EXERCISE INPUTS -
****************

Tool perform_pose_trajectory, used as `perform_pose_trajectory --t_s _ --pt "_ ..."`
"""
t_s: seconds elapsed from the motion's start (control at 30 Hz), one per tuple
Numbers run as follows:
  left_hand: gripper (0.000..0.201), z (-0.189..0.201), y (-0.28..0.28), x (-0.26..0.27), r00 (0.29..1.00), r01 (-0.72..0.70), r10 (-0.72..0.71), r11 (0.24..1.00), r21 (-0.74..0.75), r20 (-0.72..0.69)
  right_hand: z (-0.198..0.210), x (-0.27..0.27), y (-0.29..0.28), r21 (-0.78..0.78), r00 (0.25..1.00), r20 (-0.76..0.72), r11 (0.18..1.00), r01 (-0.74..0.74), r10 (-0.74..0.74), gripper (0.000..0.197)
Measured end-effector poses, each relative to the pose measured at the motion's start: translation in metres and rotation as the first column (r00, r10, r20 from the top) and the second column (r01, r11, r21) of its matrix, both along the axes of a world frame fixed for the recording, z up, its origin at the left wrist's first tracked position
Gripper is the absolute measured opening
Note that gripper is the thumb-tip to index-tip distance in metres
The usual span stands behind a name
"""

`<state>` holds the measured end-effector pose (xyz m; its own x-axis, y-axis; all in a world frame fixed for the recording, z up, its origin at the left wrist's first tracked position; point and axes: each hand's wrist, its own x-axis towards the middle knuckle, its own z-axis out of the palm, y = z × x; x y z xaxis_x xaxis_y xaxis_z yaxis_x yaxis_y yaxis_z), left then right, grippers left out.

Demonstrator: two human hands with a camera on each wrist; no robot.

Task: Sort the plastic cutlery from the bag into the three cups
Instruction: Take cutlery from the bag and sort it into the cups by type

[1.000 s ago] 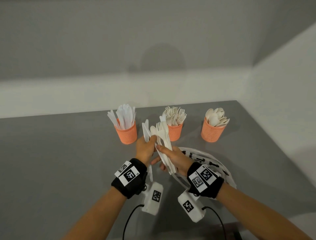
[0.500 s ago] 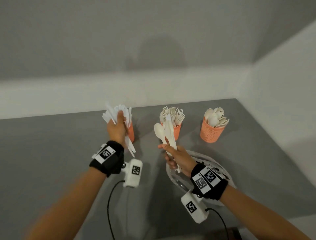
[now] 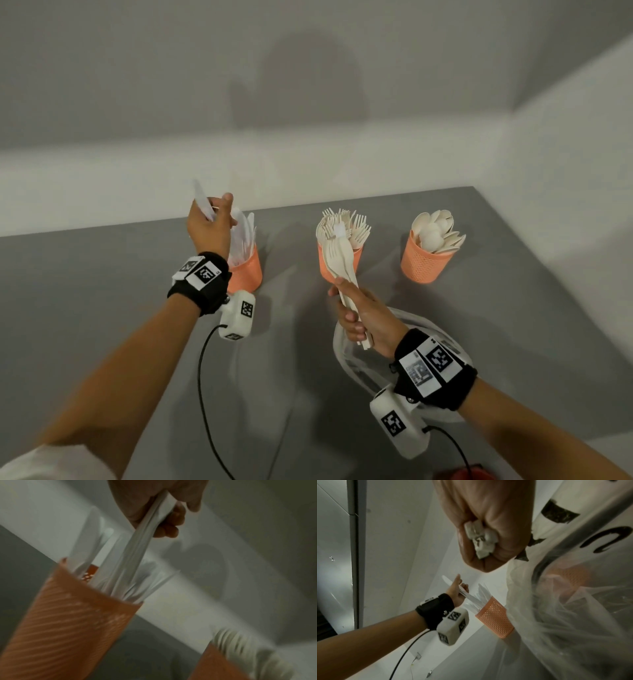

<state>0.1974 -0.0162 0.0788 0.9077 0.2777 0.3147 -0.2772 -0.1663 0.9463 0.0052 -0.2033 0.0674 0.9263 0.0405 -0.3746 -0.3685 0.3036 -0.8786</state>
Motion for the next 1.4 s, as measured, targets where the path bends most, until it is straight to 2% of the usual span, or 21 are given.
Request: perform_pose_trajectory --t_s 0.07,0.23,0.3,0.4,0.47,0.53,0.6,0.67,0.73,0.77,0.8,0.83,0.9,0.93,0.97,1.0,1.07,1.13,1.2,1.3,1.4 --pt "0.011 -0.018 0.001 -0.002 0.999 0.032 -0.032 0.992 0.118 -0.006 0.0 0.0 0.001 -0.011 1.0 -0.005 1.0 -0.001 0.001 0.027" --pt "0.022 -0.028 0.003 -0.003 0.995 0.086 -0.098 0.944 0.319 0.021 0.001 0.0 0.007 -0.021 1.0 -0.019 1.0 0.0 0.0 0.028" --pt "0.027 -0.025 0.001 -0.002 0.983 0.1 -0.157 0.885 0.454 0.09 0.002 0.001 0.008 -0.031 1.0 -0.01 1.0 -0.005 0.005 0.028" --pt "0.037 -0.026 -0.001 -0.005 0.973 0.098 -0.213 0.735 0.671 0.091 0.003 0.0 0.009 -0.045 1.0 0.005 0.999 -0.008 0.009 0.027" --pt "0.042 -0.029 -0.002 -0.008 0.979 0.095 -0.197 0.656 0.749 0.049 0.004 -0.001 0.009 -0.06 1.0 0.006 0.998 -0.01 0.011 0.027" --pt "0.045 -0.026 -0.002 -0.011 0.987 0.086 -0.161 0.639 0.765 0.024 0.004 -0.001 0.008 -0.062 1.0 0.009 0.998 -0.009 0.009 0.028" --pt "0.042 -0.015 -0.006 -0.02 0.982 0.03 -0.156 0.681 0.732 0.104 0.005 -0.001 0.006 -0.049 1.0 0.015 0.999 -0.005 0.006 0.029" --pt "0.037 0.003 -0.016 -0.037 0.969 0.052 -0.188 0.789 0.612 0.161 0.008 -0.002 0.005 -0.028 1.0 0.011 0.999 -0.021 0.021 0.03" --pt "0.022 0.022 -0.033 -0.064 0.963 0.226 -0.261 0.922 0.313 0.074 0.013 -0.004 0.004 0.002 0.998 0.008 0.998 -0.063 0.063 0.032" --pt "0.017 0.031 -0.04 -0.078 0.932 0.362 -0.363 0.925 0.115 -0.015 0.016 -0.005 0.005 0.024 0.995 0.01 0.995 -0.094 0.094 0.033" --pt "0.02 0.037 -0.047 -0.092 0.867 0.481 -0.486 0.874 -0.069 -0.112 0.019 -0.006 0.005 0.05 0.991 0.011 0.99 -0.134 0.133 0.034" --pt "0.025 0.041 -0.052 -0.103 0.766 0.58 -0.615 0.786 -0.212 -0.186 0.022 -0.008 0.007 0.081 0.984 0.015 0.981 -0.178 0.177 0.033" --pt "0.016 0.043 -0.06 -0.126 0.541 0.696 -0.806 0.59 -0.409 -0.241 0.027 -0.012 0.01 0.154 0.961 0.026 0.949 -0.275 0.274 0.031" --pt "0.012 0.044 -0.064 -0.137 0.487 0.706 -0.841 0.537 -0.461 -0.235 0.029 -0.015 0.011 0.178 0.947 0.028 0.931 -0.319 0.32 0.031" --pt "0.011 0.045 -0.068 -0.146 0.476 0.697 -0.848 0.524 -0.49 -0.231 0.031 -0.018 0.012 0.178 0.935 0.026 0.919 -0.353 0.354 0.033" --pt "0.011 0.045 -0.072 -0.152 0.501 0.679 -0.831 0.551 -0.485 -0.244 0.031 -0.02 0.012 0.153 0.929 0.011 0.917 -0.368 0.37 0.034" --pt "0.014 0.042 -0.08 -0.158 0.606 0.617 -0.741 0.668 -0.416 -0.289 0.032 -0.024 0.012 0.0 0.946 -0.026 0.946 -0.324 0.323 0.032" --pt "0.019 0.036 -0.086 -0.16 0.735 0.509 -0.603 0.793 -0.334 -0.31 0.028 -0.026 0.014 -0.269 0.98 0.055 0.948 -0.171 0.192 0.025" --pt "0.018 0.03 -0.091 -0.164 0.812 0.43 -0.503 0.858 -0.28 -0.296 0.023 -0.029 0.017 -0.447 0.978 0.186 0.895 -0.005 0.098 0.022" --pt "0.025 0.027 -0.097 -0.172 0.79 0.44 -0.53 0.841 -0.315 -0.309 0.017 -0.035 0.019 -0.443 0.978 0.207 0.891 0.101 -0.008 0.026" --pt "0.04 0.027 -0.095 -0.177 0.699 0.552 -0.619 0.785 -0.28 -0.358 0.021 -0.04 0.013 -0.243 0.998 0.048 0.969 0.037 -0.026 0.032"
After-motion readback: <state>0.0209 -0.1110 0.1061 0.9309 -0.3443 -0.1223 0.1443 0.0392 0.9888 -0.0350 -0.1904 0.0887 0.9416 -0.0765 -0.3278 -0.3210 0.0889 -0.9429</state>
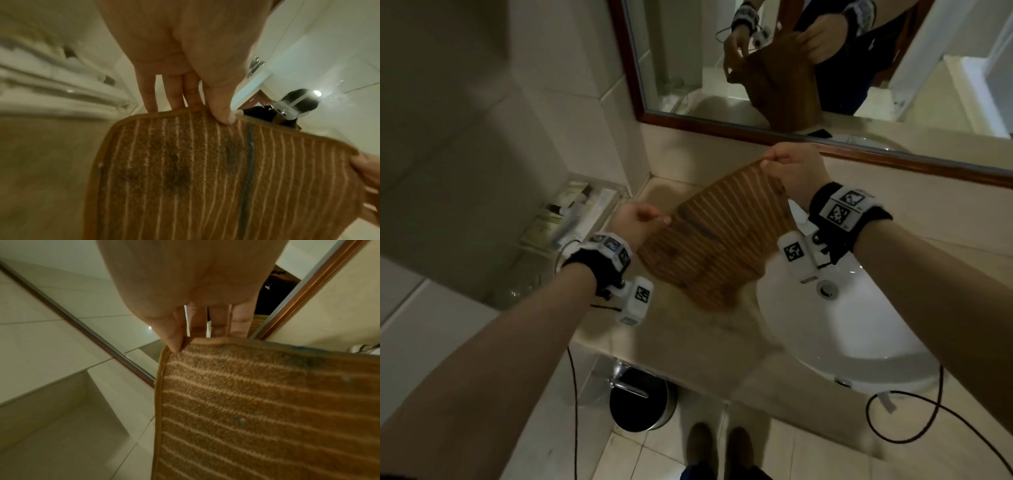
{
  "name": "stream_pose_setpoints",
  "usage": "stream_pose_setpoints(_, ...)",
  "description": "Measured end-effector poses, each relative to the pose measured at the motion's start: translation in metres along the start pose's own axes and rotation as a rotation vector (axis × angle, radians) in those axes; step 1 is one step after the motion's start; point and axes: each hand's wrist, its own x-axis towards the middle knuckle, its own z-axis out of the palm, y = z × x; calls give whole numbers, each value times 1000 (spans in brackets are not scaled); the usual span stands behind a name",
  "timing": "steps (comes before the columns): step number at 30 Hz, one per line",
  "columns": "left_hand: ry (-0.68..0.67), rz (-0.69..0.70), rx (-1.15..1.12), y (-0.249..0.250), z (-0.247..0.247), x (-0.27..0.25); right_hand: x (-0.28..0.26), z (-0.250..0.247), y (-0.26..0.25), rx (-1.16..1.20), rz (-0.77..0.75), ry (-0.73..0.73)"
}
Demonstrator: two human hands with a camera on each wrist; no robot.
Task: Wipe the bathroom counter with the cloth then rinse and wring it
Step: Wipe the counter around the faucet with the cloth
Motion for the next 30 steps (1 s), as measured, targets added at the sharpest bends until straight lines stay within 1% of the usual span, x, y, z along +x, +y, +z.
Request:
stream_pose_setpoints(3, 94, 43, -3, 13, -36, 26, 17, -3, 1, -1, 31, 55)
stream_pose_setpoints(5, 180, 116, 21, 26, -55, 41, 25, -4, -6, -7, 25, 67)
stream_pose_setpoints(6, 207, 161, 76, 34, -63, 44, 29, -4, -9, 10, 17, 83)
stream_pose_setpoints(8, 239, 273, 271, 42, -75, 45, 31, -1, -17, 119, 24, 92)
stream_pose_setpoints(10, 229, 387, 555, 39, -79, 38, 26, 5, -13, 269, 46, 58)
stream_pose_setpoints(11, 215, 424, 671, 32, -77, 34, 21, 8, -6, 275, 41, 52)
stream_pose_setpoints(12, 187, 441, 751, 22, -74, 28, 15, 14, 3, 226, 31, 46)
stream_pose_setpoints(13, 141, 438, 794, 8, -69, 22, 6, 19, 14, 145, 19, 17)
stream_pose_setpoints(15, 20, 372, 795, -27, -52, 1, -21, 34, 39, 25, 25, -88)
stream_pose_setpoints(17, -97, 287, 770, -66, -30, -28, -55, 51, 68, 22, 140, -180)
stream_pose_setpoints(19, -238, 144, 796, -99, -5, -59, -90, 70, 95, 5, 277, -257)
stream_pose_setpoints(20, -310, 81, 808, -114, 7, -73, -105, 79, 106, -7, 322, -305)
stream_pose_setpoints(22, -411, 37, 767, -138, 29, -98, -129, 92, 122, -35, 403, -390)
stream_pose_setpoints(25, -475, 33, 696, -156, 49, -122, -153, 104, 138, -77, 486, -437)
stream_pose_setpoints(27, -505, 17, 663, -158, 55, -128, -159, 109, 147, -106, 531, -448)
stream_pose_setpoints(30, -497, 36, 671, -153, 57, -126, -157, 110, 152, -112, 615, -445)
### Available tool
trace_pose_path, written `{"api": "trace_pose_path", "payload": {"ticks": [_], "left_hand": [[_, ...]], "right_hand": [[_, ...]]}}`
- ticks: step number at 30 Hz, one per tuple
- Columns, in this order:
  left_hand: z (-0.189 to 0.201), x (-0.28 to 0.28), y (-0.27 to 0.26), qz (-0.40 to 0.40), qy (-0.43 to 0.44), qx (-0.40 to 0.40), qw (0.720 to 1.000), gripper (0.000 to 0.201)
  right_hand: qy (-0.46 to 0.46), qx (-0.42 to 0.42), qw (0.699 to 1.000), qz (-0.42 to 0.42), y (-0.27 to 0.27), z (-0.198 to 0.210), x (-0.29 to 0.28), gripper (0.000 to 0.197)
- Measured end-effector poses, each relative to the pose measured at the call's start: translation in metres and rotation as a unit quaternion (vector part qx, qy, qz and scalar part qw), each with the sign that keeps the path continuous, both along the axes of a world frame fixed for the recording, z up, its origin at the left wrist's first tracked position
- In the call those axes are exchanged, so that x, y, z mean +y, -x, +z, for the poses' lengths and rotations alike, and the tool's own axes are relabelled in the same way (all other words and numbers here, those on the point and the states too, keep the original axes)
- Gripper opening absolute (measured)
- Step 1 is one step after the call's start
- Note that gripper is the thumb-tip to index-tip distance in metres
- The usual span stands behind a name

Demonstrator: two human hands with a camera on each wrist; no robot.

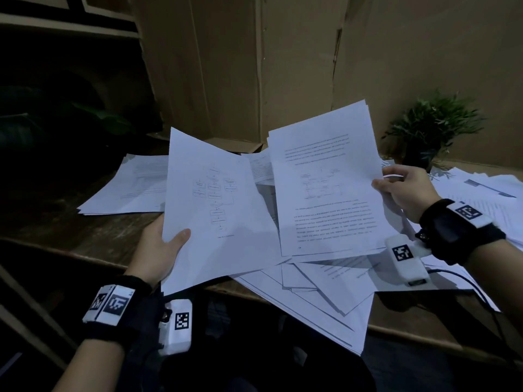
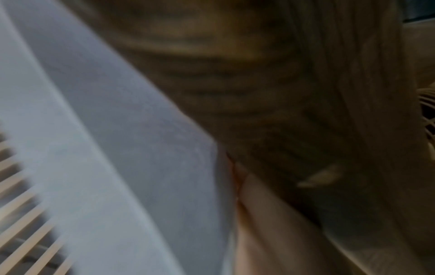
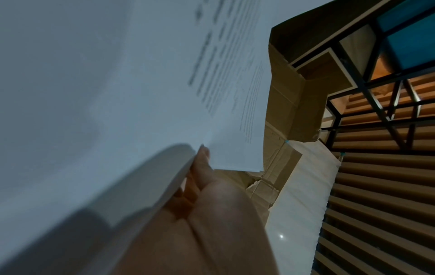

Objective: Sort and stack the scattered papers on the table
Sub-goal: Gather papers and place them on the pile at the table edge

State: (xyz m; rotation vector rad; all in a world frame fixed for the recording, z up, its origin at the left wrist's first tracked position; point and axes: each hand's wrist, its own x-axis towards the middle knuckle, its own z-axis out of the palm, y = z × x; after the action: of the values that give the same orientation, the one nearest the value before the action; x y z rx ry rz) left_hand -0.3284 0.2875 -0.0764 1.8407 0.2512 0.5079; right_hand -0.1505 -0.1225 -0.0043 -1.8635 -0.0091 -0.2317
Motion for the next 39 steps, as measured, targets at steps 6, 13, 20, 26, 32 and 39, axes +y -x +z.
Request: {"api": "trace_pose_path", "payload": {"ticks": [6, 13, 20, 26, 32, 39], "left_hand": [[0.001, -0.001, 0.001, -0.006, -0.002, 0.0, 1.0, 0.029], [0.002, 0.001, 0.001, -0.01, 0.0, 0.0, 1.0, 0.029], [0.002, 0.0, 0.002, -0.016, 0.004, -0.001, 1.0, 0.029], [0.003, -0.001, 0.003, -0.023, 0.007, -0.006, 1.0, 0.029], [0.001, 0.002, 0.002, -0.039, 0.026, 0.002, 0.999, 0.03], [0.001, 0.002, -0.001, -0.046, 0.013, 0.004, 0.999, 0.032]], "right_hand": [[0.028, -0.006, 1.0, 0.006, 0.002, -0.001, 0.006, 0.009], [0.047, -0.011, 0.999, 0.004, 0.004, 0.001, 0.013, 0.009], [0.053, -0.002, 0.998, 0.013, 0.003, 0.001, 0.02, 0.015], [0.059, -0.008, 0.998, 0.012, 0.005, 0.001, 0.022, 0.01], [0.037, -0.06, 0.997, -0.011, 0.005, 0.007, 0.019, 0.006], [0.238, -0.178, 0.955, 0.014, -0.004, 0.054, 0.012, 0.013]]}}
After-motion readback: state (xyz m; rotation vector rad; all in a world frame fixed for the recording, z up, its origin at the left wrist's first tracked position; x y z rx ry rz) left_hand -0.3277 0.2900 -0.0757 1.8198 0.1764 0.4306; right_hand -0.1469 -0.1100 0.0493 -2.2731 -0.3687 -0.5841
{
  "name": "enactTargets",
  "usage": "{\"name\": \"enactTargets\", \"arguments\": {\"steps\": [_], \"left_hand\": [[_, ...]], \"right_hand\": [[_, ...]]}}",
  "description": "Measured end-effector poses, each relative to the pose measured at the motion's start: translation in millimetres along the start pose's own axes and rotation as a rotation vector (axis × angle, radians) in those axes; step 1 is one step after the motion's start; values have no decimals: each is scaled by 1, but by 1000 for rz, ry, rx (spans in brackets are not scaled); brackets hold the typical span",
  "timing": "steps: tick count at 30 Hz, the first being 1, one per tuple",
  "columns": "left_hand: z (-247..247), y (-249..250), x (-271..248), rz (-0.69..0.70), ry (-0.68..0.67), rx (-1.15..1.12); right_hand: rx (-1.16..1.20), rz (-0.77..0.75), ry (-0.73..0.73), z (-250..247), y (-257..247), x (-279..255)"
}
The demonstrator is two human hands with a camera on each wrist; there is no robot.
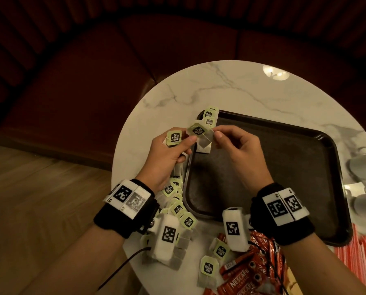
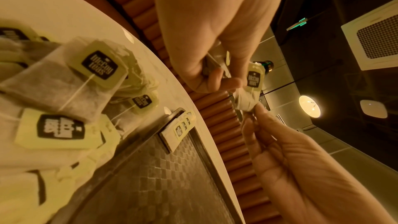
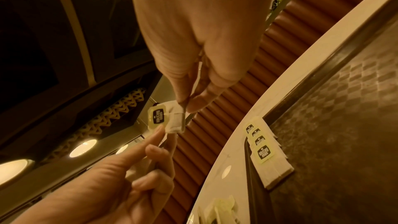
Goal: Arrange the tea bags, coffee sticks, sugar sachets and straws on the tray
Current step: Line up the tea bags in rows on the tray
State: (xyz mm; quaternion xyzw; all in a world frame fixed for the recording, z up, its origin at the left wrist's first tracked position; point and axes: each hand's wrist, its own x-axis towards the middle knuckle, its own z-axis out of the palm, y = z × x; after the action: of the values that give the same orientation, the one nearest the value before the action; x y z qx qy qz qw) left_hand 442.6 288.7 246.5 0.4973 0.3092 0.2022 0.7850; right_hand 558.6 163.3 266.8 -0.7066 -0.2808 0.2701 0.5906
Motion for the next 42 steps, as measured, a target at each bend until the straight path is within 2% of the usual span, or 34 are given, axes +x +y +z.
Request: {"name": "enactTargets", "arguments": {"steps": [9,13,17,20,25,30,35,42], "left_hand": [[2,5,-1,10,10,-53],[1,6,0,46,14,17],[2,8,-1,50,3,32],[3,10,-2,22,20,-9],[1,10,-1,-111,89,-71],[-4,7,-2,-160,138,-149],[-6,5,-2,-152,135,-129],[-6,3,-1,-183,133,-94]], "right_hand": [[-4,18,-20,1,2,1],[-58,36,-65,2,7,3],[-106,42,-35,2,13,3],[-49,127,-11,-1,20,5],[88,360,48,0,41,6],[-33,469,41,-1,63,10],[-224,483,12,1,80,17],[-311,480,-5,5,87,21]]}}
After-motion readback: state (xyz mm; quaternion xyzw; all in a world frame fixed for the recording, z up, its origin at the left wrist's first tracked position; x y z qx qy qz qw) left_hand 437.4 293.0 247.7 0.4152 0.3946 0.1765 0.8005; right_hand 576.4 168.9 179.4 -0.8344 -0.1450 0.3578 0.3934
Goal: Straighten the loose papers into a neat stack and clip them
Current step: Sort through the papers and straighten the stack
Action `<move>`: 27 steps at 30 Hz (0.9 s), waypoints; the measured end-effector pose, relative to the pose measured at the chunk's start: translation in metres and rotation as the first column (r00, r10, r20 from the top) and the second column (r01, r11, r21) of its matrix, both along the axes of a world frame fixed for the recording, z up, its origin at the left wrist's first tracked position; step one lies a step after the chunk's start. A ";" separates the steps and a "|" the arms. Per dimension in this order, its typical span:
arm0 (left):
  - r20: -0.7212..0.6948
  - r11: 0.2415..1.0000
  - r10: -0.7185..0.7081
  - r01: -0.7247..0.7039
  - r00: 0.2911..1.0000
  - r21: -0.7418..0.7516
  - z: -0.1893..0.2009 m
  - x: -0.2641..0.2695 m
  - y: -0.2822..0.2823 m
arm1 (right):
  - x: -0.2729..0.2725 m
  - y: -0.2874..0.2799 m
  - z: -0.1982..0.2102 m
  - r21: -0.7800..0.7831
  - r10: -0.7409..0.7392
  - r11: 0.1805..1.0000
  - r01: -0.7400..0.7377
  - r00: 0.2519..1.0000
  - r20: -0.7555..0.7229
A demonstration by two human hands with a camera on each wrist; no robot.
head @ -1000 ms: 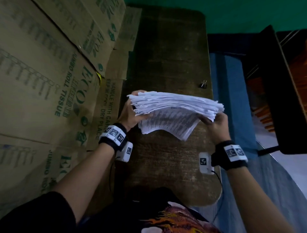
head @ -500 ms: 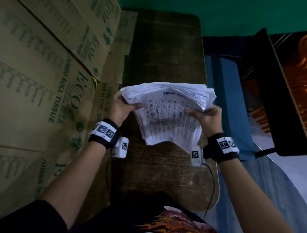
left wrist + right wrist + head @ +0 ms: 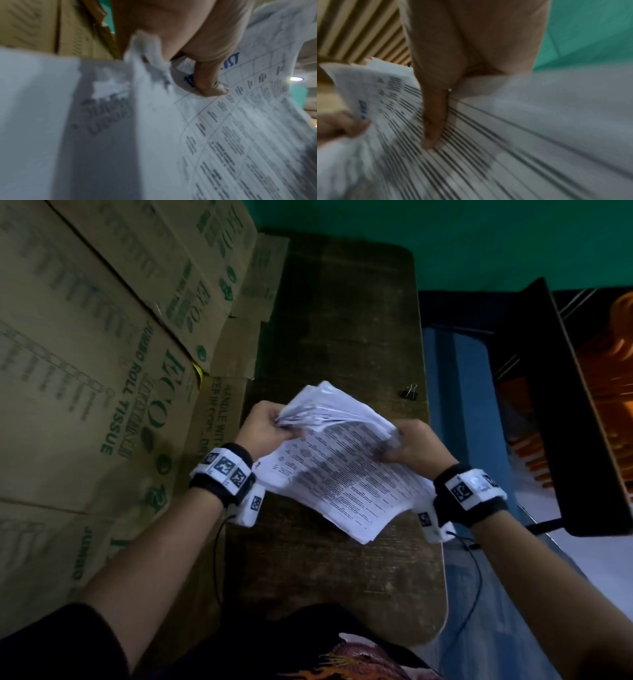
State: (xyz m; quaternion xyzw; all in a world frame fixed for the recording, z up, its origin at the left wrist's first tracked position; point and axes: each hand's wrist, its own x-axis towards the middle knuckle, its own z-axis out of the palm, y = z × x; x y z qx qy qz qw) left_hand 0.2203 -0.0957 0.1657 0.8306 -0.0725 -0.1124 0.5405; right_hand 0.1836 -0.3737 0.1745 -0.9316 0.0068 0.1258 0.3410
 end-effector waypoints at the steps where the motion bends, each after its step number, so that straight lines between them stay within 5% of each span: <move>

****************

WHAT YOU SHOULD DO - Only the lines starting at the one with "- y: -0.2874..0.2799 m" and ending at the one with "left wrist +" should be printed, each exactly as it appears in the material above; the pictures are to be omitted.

WRITTEN SOLUTION -
  - y: -0.2874..0.2799 m
  - z: -0.1982..0.2102 m
  - r21: -0.7800..0.7831
  - r10: -0.7409..0.7392
  - r11: 0.1805..1.0000
  - r01: -0.7400..0.7377
  - r00: 0.2519..1.0000
  - r20: -0.7555..0.7229
A demonstration by two human hands with a camera on each wrist; no robot.
head @ -1000 ms: 
head @ -500 ms: 
left wrist + right wrist + head @ +0 ms: 

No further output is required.